CBŚP rozbiło szajkę handlarzy bronią. Skorpiony, Kałasznikowy, Raki i Mausery - lista zdobyczy jest długa
Policja zdjęła z rynku pokaźną kolekcję 100 sztuk broni oraz 7,5 tys. naboi. Handlem zajmowała się grupa 5 osób, która została zatrzymana podczas jednej akcji. W jednym z miejsc policjanci trafili na niezłą niespodziankę.
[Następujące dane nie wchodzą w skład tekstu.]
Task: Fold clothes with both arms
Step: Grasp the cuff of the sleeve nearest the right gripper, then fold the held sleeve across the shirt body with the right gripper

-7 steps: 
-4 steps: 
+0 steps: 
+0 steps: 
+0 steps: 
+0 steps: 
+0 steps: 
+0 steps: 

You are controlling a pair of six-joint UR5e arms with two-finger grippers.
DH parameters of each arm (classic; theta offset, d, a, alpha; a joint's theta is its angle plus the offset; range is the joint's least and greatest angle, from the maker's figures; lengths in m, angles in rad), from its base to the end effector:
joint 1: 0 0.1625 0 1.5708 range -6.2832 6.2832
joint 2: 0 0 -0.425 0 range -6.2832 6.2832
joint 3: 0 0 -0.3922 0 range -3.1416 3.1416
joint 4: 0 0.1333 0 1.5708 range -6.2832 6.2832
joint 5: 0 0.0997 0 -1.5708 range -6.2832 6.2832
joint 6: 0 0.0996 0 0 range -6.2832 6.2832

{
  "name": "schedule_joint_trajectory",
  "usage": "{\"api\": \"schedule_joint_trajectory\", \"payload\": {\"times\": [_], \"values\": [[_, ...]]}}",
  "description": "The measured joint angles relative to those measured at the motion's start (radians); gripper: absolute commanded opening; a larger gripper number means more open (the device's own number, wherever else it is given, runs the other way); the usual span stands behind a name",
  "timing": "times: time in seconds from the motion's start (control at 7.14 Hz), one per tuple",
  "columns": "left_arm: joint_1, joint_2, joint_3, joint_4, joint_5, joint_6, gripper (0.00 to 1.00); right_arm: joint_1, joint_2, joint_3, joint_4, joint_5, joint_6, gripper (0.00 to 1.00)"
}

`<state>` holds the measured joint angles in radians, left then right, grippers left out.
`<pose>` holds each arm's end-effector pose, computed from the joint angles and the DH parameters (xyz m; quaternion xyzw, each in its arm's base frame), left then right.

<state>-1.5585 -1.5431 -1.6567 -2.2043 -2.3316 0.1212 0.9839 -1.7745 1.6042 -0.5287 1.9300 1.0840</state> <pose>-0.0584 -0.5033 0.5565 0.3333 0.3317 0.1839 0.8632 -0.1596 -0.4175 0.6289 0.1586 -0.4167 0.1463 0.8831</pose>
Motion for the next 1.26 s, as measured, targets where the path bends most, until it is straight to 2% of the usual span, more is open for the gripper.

03.07.2017 | aktual.: 03.07.2017 12:06
Zacznijmy od pełnej listy broni, bo robi ona kolosalne wrażenie. Pistolety: Parabellum, Steyer, Mauser, Burnett, Walther, VIS, Kolt, Heckler Koch, HS9, TT, CZ, SIG, pistolety maszynowe: Skorpion, INTRATEC TEC-9, PM 63 RAK, PPS, WZ 41 i 43 (PPSZ), PPRT, karabiny: KBK AKMS i AKM "Kałasznikow", SIG, Heckler Koch, Schmit Rubin, Mauser, Mosin, strzelby: Leppo, Bronko, Bolk, Sabatti, rewolwery: H.Schmidt, Buldog, Smith Wesson i na dodatek ciężki karabin maszynowy Maksim.
Do tego ponad 7,5 tys. sztuk amunicji, części karabinów, pistoletów, lufy, zamki, niewybuchy z II wojny światowej oraz urządzenia rusznikarskie.
To efekt rocznego śledztwa i skrupulatnego przygotowania do akcji. Policjanci olsztyńskiego CBŚP zlikwidowali grupę przestępczą wchodząc w tym samym momencie pod wybrane wcześniej lokalizacje.
Zatrzymano 5 mężczyzn w wieku od 21 do 58 lat. Usłyszeli zarzuty nielegalnego posiadania i handlu bronią, za co grozi do 10 lat pozbawienia wolności.
W jednym z miejsc policjantów czekała niespodzianka: trafili na nielegalne papierosy. Zabezpieczyli 600 tys. sztuk o wartości rynkowej ponad pół miliona złotych.